On the tape of the call — which investigators examined after the worried inquiries of someone who knew the family led to the bodies' discovery — “one of the male voices was directing Sharon Leutjen to sit down (and) put her arms behind her,” the sheriff’s office in Benton County, in central Missouri, said in court documents. “At least two threats to shoot her and the other two victims” could be heard, the sheriff’s office said.
So why didn’t deputies rush to the scene as soon as they got the call?
They couldn’t. They didn’t know where it came from. Whoever made the call used a cell phone, and Benton County’s technology isn’t advanced enough to take advantage of location services that are standard features of nearly all cell phones sold today.
Benton County isn’t an isolated example. Cell phones may lure us with the promise of immediate help in an emergency, but depending on where you live, that promise can go unkept because of inadequate technology at one or both ends of a 911 call.
“Access to 911 from cell phones is very different from wired phones and also varies greatly around the country,” said the National Emergency Number Association, or NENA, the nonprofit industry group that works with governments to promote and institute 911 programs across North America.
In places that haven’t upgraded their 911 centers to the latest technology, “this presents life-threatening problems due to lost response time” if callers are unable to speak or don’t know where they are, the organization said.

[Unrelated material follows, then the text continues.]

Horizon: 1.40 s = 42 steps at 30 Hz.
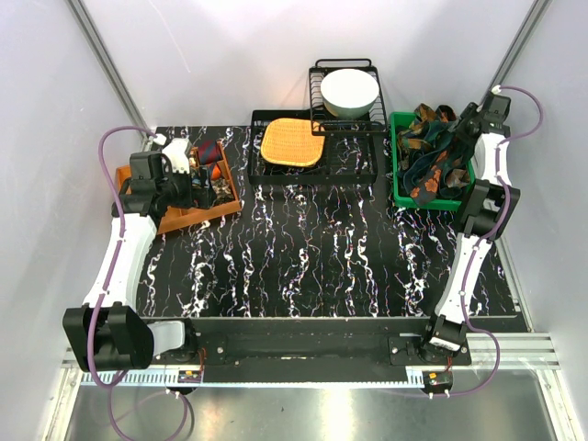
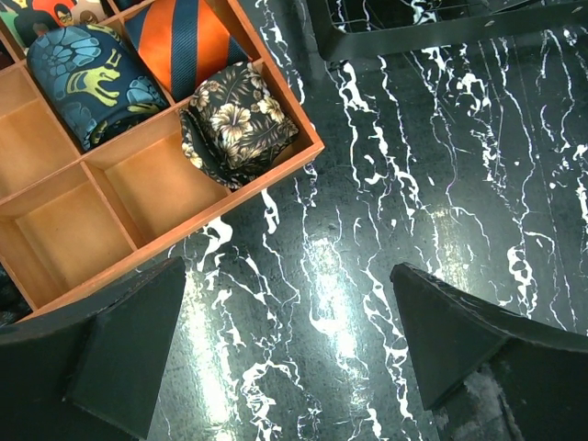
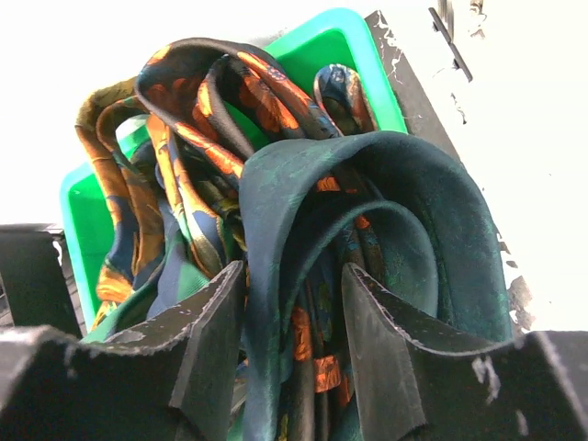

That’s why emergency officials and wireless industry leaders say every household should have a centrally located, easily accessible land line for emergency calls. But increasingly, Americans are dropping their land lines and going wireless-only. Some systems find only a cell tower
The problem is that, by definition, a mobile phone can be anywhere. It isn’t tied to an address, which automatically pops up on a 911 operator’s screen during a call from a land line. As cell phones have morphed into all-in-one multimedia toolboxes, U.S. carriers have integrated technology to use Global Positioning System satellites or their own towers to triangulate a phone’s location. It’s called Enhanced 911, or E911, and under Federal Communications Commission regulations, such capability must be built in to at least 95 percent of the phones a carrier sells.
But that information is only as good as the 911 infrastructure.
A decade after the Wireless Communications and Public Safety Act was enacted in 1999, requiring cell phone carriers to provide a caller’s location to 911, about 10 percent of the nation’s more than 6,000 call centers haven’t installed the equipment to use the information, NENA found in February. Those jurisdictions still offer only 1990s-vintage basic 911, which rely on callers’ knowing where they are and being able to communicate that.
“On cell phones, we do not have an exact location,” said Ken White, operations manager of the 911 center in Tulsa, Okla., which has asked for state help to pay for an E911 upgrade that will show a cell phone’s location and call-back number. Such information often isn’t now available, even though a little more than half of Tulsa’s 911 calls come in from cell phones, about the same proportion as they do nationwide.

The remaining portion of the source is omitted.